Curveballs + things often overlooked

I don’t know how helpful this is, but with Type 1 and 2 managers, i remember it as how many managers you have to deal with.

Type 1 = Only have to deal with one money grabbing portfolio manager.

Type 2 = Have to deal with two money grabbing portfolio managers.

i like this.

question a: how many futures contract to… ?

question b: Do xxxxxx xxxxxxxxxxx xxxxxx with xxxxxxx xxxxxxxxx xxxxx 5200 contracts xxxxxxxxxxx xxxxxxxxxxx .

mistakenly used the number of contracts in a !!!

HF returns are biased DOWNWARD for successful funds that are closed to new investors (i.e., popularity bias).

It could be 10 if the composite contains non-fee paying accounts.

How does this work? if a fund is successful, should returns be biased upwards?

Via dollar duration,

number of contracts to construct a hedge: (DD_T − DD_P)/ DD_f

It doesn’t work :slight_smile:

Delta hedge:

Net delta of the combined position = option delta + delta hedge

Short segull position = Long protective put + Short deep-OTM Call option + Short deep-OTM put option

.

Top-performing funds (popularity effect) get further cash from investors, grow, invest, grow --> momentum effect --> higher weights in value-weighted indexes.

If they are now closed to new investors, they cannot grow so fast and poorly performing funds are (relatively) “pronounced”…
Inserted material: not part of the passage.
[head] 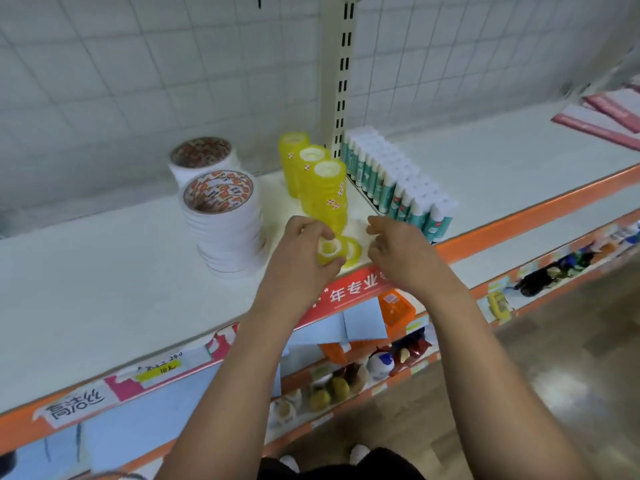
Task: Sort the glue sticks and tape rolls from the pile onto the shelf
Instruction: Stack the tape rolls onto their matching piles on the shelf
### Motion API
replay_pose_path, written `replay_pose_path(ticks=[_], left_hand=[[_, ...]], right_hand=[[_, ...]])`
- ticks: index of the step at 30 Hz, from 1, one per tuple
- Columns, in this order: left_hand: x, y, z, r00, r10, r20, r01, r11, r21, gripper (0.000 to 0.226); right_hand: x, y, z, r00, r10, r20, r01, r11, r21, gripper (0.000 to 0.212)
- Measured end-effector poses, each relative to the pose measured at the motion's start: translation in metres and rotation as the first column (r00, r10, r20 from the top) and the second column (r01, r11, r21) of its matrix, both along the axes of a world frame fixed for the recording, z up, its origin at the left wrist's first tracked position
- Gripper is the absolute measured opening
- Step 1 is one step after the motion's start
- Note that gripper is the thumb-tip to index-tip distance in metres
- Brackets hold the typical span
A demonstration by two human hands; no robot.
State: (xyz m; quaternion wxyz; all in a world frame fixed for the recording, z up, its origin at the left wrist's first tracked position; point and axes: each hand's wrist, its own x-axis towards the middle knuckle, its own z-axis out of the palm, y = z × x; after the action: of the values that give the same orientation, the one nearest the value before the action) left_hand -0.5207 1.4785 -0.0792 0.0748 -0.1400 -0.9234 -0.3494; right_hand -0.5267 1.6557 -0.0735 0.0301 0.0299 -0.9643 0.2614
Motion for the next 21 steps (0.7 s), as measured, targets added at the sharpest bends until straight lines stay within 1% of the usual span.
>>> replay_pose_path(ticks=[3,6,9,12,15,17,19,21], left_hand=[[-0.001,0.019,-0.005,0.995,0.088,0.045,-0.088,0.996,0.004,0.037],[-0.002,0.030,-0.007,0.990,0.133,0.047,-0.132,0.991,-0.023,0.044],[-0.002,0.030,-0.007,0.982,0.172,0.075,-0.169,0.985,-0.044,0.055],[-0.001,0.022,-0.008,0.965,0.243,0.101,-0.235,0.968,-0.084,0.057],[0.000,0.016,-0.007,0.945,0.299,0.131,-0.274,0.945,-0.179,0.055],[0.001,0.019,-0.006,0.937,0.318,0.146,-0.287,0.937,-0.202,0.049],[0.001,0.023,-0.005,0.929,0.335,0.157,-0.303,0.932,-0.198,0.042],[0.001,0.028,-0.004,0.922,0.352,0.163,-0.318,0.926,-0.204,0.036]], right_hand=[[-0.002,0.008,0.002,0.998,0.060,-0.012,-0.060,0.998,0.015,0.045],[-0.005,0.010,-0.001,0.989,0.146,-0.001,-0.146,0.989,0.018,0.046],[-0.008,0.012,-0.002,0.976,0.216,0.000,-0.216,0.976,0.026,0.041],[-0.014,0.016,-0.001,0.964,0.264,0.026,-0.265,0.964,0.016,0.041],[-0.024,0.020,0.001,0.945,0.314,0.096,-0.315,0.949,-0.002,0.045],[-0.029,0.020,0.004,0.935,0.327,0.137,-0.330,0.944,-0.001,0.050],[-0.032,0.019,0.007,0.928,0.336,0.158,-0.342,0.940,0.007,0.048],[-0.034,0.017,0.009,0.923,0.351,0.159,-0.359,0.933,0.019,0.041]])
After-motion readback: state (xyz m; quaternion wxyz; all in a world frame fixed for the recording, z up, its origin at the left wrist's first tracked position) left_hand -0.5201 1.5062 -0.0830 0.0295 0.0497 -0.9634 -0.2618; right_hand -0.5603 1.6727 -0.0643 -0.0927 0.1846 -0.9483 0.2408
  • Tracking risk calculation.

Not sure why but i have 80% chance to do the miscalculation.

  • Rate of return for a long-short portfolio

  • Size of the long position = -1/ Delta

  • To achieve target level of beta exposure.

  • Calmar ratio

  • Sterling ratio

  • Downside and semi-deviation calculation

  • Expected bond return = risk-free rate + I,D,I,M,T Premium

  • Shrinkage estimator of the covariance matrix

  • Charitable gratuitous transfers

never heard of sterling or calmer ratios, is it in the book? arnt they just the RoMAD ratio ?

whatare the IDIMT stand for in bond return?
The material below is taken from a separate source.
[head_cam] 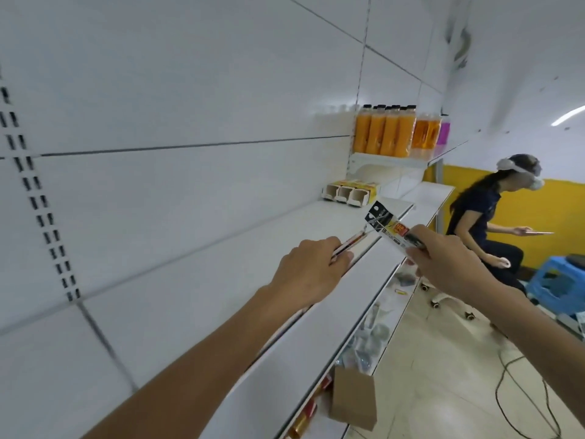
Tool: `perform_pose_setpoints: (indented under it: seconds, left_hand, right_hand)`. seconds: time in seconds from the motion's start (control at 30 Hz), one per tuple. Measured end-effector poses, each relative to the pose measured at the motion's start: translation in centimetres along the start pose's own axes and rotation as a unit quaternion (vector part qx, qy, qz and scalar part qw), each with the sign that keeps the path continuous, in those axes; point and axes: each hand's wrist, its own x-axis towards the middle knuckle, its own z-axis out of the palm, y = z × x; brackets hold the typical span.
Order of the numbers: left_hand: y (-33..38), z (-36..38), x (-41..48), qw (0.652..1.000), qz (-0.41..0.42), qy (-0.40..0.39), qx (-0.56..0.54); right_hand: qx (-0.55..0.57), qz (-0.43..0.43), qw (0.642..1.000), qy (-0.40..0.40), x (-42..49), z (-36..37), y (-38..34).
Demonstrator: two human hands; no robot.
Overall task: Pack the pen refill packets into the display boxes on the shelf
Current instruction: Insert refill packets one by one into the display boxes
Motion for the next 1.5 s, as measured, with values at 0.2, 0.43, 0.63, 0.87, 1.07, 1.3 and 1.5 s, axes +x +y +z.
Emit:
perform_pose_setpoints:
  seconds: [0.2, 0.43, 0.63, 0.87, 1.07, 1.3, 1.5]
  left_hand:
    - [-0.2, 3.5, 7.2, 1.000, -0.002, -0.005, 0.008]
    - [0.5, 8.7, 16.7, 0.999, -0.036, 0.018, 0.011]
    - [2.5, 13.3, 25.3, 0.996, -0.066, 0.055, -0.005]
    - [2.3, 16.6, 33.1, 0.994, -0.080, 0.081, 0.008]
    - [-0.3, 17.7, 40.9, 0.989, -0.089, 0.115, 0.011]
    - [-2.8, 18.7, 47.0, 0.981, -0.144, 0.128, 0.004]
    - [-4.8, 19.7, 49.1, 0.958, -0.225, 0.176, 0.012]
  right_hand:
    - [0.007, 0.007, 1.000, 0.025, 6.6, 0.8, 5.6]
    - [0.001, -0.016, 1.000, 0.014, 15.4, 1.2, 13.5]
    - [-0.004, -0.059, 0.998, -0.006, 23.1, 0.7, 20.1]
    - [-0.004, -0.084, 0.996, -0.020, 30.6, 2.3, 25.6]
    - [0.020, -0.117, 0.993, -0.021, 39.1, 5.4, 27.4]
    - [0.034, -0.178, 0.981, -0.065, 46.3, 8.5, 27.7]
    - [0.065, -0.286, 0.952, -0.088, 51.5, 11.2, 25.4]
I’ve never heard of the Calmar or Sterling ratio - wtf are they?

Calmar ratio and Sterling ratio are mention in hedge fund session.
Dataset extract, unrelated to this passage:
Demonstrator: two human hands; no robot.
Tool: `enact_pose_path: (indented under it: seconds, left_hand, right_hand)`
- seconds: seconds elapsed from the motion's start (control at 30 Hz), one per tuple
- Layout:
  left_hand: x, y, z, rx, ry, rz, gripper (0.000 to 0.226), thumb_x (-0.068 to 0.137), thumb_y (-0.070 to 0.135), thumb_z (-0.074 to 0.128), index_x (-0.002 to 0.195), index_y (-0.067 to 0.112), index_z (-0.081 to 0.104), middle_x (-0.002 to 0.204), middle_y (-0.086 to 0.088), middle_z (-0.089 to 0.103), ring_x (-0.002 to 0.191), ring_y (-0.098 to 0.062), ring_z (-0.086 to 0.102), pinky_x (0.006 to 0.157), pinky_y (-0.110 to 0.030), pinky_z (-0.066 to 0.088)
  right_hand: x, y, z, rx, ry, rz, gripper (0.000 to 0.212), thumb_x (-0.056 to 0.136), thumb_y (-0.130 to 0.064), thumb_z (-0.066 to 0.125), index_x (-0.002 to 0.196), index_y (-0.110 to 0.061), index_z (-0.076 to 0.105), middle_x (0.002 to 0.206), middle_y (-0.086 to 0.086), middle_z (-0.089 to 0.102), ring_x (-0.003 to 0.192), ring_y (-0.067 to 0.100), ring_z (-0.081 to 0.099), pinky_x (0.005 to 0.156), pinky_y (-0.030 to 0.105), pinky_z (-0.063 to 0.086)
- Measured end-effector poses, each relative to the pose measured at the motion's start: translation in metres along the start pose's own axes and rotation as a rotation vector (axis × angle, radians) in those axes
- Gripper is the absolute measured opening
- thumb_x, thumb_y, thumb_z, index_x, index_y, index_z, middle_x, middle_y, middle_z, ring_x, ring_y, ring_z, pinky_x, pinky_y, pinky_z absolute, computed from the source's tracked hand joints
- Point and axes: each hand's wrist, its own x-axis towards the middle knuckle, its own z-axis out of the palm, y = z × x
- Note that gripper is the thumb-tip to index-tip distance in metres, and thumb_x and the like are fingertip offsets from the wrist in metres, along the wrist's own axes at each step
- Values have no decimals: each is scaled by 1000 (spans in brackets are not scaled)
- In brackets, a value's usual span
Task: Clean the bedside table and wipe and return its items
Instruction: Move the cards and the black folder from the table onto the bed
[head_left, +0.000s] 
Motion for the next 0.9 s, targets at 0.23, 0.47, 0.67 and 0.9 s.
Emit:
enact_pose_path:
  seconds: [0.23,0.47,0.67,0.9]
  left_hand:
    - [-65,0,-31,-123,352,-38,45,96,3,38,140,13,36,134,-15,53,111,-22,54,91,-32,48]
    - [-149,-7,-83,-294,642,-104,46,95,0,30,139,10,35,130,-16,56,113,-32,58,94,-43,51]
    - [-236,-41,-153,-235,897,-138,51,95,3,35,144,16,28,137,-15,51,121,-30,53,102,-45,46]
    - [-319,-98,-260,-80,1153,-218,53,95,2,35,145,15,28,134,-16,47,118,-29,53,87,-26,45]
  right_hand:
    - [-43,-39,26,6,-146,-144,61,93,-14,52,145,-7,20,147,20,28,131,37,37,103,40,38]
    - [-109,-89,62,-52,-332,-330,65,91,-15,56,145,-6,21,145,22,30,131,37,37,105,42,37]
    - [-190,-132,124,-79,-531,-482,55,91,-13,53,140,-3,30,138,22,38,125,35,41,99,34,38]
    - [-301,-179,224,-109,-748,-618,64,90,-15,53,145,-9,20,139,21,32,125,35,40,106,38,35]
Yes, in curriculum (but not in schweser)

Calmar and Sterling are in a footnote in the curriculum. Definitely curveball possibilities.

How to think of this? Say if the dealer sells 100 calls, it will need to own number of shares = 100 × (Delta).

1/Delta??

Haha, that was exactly how I remember this.

They’re in the footnotes, compound annualized rate of return over abs drawdown and avg drawndown (the sterling has some other variable on the demominator that i cannot remember).